Search code examples
pythonpython-polars

How to use polars.lit in group_by aggregation context


Basically, I want to calculate sum of powers for a constant.

As an illustration:

import polars as pl

c = 2

df = pl.DataFrame({"a": [1, 2, 3]})

df.select(pl.lit(c).pow(pl.col("a")).sum())
shape: (1, 1)
┌─────────┐
│ literal │
│ ---     │
│ i32     │
╞═════════╡
│ 14      │
└─────────┘

However when I try to do the same thing in a groupby agg context, I got an error:

import polars as pl

c = 2

df = pl.DataFrame({"a": [1, 2, 3, 1, 2, 3], "b": [1, 1, 1, 2, 2, 2]})

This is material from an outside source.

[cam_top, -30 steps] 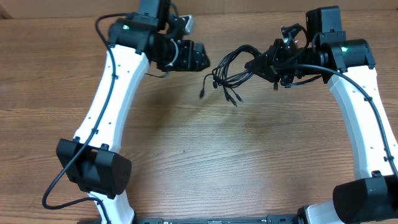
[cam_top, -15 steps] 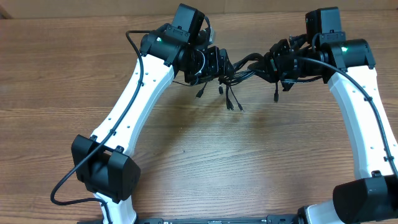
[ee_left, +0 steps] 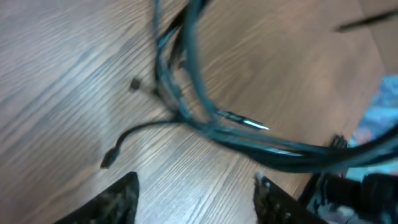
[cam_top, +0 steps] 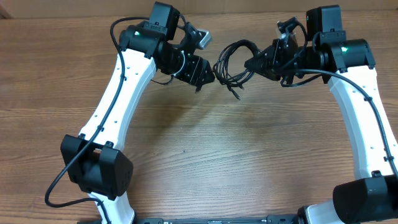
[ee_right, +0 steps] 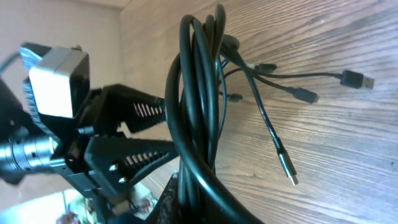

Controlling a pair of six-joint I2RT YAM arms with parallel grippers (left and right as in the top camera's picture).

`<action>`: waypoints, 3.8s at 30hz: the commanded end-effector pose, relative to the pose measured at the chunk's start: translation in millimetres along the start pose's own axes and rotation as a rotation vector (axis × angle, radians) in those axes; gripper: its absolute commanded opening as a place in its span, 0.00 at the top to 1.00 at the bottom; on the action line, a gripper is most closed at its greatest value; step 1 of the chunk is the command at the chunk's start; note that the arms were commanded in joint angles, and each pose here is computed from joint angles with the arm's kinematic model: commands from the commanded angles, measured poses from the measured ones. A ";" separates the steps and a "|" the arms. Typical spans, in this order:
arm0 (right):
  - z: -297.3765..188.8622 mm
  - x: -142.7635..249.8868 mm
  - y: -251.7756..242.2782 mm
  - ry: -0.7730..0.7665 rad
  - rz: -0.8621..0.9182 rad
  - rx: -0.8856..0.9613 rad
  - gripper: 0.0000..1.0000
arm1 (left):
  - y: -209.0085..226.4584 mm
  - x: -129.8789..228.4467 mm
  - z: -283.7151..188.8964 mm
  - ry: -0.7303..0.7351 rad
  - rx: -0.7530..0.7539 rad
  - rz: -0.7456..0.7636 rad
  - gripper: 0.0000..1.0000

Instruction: Untangle cables

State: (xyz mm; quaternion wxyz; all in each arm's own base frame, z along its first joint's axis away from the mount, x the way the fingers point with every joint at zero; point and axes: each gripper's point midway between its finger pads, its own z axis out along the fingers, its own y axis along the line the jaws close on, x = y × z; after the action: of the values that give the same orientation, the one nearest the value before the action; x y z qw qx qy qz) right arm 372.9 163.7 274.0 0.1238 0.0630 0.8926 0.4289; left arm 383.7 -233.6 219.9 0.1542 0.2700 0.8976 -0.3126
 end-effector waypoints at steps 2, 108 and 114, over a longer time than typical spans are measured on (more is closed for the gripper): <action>1.7 9.9 21.6 0.069 -0.097 -0.138 0.96 | -53.9 -10.6 -48.5 -0.128 0.018 0.312 0.34; 110.4 -3.3 33.4 -0.060 -0.304 0.106 0.72 | -48.0 -2.4 -69.9 -0.128 -0.057 -0.206 0.96; 107.6 -9.4 20.5 -0.090 -0.286 0.175 0.96 | -41.8 -3.5 -78.0 -0.142 -0.042 -0.200 0.96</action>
State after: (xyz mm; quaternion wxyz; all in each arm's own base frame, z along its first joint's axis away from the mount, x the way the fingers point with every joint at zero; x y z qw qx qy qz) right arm 405.0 268.6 234.5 0.2053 -0.0547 0.9084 0.3600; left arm 354.9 -213.9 277.6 0.1652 0.1288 0.9307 -0.2999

df.group_by("b").agg(pl.lit(c).pow(pl.col("a")).sum())
# Error originated in expression: '2i32.pow([col("a")])'

One (temp) way I can make it work is to append a column beforehand on df such as

df = df.with_columns(pl.lit(c).alias("c"))

But it is not clean as there may be an existing column with name "c" (or whatever alias I give) in original df, which could cause column name collision.

I am sure there could be better and cleaner way to to this. But how?


Solution

  • Update: The old behaviour was a bug. literals are now broadcasted as expected.

    df.group_by("b").agg(pl.lit(c).pow(pl.col("a")).sum())
    
    shape: (2, 2)
    ┌─────┬─────────┐
    │ b   ┆ literal │
    │ --- ┆ ---     │
    │ i64 ┆ i32     │
    ╞═════╪═════════╡
    │ 1   ┆ 14      │
    │ 2   ┆ 14      │
    └─────┴─────────┘
    

    It looks like you may need to .repeat_by to get the lengths to match.

    df.group_by("b").agg(
        pl.lit(c).repeat_by("a").pow(pl.col("a")).sum()
    )
    
    shape: (2, 2)
    ┌─────┬─────────┐
    │ b   ┆ literal │
    │ --- ┆ ---     │
    │ i64 ┆ f64     │
    ╞═════╪═════════╡
    │ 1   ┆ 14.0    │
    │ 2   ┆ 14.0    │
    └─────┴─────────┘